I am a 72-year-old widow. Three years ago, I met a man, 76. We developed a relationship and, after six months of dating, I moved in with him. He wanted to travel and we did. He paid for all our first-class travel, and very expensive cruises, safaris and tours. I paid mostly for hotels, and incidentals. We talked about this arrangement, and I was very clear that I didn’t have the funds to travel the way he intended. He said money was not an issue.
I also told him before I moved in that, by quitting my job and giving up my home, I would be priced out of the real-estate market where I lived. He said that I could stay in his home for as long as I wanted, and he would advise his executor of this arrangement. I spent money decorating his homes and providing a loving environment for him.
“ ‘He said that I could stay in his home for as long as I wanted, and he would advise his executor of this arrangement.’ ”
This year, after returning from a safari in Africa, he told me we were over without any explanation or discussion. He owns homes in California and Texas, and we were in Texas at the time. He said that I could stay in the California house for four months until he returned there. When I met him I had a part-time job and my own home. I gave both up to create a life with him.
The cost of living is very high where I live, and I could not afford my own place on my retirement income and I had to get another job. That’s not easy at 72. Anyway, I did get a job and I did get a place to live, but I’m left wondering what I am owed. I had given up my whole life for him and it cost me a lot of money to pack up, move and find another place. Am I entitled to anything? He assured me that I would have a home for as long as I live.
Single Again at 72
Dear Single Again at 72,
People change their minds. Humans disappoint, we don’t always keep our word, and we don’t always know what we want. Sometimes, we mean what we say in the moment, and sometimes we make promises without thinking. A promise without a contract such as marriage or some other kind of legal arrangement, however, is difficult to enforce. He said you could live in his home, but he changed his mind and — assuming he did make an adjustment to his will — he will change that too.
You walked into this relationship with both eyes open. He promised you the world and willingly you gave up your world in return. You received three years of a lifestyle beyond most people’s wildest dreams: first-class travel, safaris, cruises (although they have fallen out of favor of late) and residence in several homes. You got a lot in return. You measured the risks you were taking with the rewards, and you decided to go for it. It was a gamble, and it did not pay off.
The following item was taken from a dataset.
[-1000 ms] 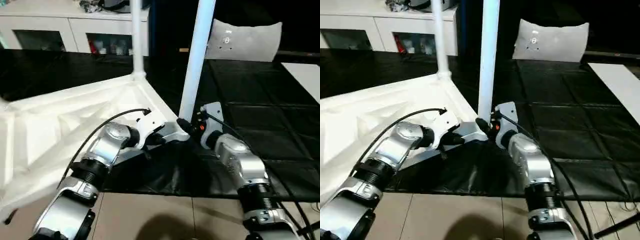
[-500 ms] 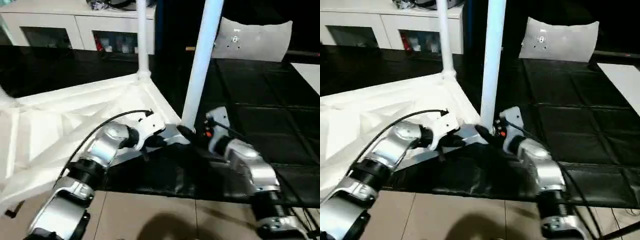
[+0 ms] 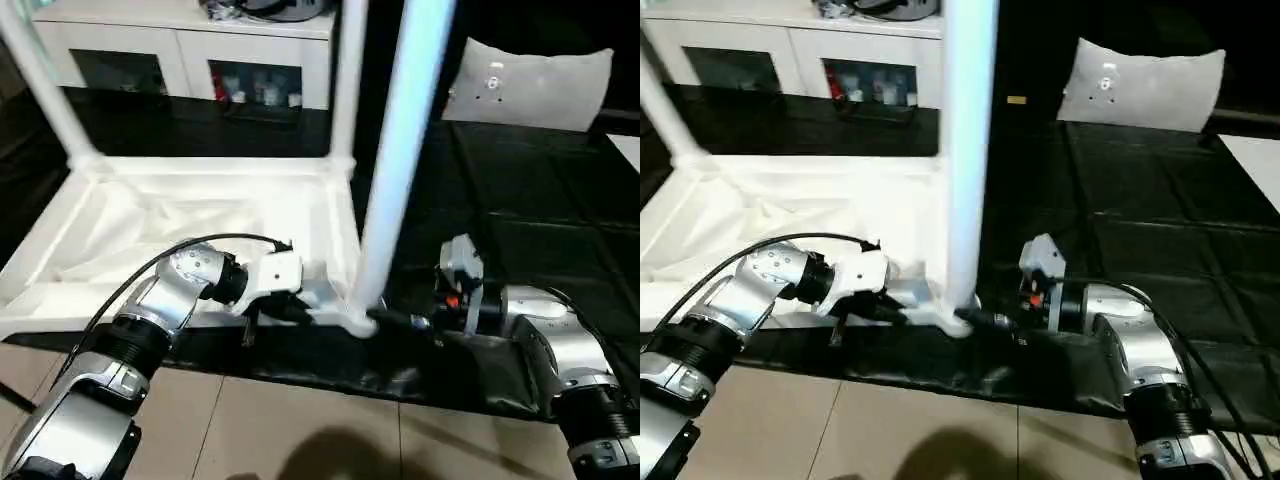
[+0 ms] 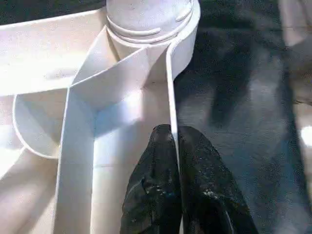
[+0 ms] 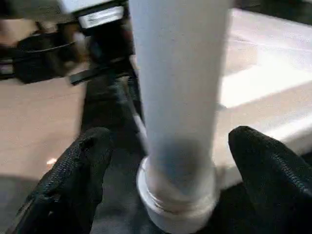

Here is a full list of everything that life owes us:
In Marvin v. Marvin (1976), Michelle Marvin sued actor Lee Marvin for breach of contract. She had changed her name to Marvin and they lived together for several years. She alleged that Lee Marvin promised to support her for the rest of her life. It went to the California Supreme Court and Court of Appeals. The courts ruled against her. There was no marriage contract. California is a community property state: Even if you marry, you typically take out of the marriage what you brought into it.
You walked into this arrangement with your eyes wide open. You gave up your financial independence to start a new life, and you made a choice to become financially dependent on him. You were in love, and together you built sandcastles in the sky. They crumble easily, especially in a court of law. I understand that you may be hurt and disappointed, and that you feel cheated. But he didn’t breach a contract. He simply changed his mind, and he is entitled to do that.